Saved entries:

::::::::

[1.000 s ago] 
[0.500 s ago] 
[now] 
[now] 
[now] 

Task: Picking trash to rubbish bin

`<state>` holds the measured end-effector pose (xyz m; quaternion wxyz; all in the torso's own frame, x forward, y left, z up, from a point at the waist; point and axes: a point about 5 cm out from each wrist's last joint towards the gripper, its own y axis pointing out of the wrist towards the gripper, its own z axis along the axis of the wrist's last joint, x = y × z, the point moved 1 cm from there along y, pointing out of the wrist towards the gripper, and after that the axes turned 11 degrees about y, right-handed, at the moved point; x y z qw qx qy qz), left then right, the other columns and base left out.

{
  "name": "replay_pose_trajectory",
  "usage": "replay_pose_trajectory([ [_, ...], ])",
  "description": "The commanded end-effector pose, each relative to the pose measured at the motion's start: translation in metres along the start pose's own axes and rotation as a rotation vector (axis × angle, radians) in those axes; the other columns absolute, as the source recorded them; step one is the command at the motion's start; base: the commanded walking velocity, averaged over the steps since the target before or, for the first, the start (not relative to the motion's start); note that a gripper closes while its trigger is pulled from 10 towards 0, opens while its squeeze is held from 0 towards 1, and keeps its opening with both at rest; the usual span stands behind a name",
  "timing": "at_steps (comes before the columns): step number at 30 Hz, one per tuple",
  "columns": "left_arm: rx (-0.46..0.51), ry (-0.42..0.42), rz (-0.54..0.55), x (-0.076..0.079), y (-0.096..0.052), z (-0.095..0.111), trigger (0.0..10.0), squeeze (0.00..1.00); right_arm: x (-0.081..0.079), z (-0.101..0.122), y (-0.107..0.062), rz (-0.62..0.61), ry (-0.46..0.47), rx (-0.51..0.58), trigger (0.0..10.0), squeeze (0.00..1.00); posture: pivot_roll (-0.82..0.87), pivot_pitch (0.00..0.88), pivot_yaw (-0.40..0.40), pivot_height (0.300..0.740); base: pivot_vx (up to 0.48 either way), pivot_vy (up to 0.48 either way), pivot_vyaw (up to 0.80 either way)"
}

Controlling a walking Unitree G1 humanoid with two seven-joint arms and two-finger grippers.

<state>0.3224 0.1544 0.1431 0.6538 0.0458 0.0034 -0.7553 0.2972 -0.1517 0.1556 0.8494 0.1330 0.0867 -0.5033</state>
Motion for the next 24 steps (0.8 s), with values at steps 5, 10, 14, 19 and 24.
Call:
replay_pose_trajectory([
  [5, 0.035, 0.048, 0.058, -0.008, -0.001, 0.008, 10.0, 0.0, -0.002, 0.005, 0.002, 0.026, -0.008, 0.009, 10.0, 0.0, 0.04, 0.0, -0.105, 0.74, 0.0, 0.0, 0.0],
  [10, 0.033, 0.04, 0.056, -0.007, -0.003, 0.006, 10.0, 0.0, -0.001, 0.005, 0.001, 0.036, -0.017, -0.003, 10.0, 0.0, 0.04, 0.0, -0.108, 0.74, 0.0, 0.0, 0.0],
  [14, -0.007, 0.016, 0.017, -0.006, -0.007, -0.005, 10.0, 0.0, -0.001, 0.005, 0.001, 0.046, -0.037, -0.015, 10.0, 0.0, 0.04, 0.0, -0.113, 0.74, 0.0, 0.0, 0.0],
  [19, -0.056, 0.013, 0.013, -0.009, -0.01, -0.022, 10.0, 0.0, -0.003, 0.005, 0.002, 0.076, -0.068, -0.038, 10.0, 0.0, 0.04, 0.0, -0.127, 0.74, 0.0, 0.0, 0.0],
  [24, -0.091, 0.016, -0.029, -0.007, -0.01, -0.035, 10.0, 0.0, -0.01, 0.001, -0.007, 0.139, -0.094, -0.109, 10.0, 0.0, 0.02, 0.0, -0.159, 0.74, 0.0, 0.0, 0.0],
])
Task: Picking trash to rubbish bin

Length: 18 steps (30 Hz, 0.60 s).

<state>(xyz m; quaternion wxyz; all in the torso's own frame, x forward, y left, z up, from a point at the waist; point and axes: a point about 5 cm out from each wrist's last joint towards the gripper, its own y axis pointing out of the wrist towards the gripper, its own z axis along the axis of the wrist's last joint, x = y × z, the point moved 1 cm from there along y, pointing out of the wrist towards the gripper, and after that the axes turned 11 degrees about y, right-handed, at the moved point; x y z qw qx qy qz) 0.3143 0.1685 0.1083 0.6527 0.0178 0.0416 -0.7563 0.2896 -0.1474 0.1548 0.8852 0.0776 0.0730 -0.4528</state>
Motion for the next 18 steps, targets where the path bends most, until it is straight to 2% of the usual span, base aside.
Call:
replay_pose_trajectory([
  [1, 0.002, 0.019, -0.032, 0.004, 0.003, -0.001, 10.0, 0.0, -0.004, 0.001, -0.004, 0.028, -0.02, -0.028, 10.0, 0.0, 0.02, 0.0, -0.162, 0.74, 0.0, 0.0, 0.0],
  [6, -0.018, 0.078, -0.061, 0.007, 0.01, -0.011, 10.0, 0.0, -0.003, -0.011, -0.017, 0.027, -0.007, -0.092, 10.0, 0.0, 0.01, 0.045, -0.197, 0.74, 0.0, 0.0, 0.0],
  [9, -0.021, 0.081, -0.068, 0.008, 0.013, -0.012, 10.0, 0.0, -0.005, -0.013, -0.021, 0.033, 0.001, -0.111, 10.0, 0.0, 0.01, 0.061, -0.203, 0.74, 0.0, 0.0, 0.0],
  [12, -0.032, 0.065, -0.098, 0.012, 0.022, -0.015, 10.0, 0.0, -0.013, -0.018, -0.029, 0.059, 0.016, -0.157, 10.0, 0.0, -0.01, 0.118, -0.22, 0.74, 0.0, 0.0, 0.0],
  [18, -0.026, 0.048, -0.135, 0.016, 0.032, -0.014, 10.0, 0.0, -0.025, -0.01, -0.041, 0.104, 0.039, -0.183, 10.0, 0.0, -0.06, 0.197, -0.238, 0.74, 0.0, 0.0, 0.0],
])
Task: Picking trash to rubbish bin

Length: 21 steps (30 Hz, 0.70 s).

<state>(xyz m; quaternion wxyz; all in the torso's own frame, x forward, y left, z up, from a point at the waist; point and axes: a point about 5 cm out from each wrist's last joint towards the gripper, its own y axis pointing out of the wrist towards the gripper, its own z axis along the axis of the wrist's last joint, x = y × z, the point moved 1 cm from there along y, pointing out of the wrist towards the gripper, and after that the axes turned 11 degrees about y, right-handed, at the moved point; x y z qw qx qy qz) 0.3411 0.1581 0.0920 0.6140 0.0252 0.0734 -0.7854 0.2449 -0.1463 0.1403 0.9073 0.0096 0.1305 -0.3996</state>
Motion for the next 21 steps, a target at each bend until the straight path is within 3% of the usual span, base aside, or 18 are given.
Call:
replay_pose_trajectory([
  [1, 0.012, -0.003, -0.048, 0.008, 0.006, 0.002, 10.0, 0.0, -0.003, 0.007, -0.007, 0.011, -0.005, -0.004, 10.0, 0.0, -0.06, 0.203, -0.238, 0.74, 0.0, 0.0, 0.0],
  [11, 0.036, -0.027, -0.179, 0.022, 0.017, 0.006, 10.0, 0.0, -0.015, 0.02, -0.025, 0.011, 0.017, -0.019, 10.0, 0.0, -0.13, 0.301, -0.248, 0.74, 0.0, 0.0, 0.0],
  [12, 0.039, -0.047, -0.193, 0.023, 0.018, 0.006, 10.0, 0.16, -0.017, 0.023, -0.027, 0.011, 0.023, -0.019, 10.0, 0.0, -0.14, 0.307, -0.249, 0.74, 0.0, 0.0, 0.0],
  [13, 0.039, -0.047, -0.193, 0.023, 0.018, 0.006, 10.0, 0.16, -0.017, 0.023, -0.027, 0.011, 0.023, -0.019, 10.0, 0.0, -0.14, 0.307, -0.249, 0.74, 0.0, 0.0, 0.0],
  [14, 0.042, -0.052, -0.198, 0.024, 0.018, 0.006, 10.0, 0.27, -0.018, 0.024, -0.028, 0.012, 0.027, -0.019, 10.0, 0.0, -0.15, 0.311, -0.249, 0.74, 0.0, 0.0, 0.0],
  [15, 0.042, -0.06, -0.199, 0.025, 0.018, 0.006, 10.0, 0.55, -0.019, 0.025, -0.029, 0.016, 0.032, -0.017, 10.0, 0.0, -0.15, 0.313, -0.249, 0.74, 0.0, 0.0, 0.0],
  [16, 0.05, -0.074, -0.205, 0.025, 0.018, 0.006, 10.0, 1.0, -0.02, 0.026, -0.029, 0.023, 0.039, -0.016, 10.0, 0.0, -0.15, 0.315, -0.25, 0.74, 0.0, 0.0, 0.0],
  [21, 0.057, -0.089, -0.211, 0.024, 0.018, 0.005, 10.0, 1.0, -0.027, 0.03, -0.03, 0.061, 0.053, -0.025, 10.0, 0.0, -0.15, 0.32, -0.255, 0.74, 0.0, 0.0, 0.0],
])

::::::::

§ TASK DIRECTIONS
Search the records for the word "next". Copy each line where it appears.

§ THE COMPLETED TASK
Motion for the next 24 steps (0.8 s), with values at steps 5, 10, 14, 19 and 24.
Motion for the next 18 steps, targets where the path bends most, until it is straight to 2% of the usual span, base aside.
Motion for the next 21 steps, a target at each bend until the straight path is within 3% of the usual span, base aside, or 18 are given.

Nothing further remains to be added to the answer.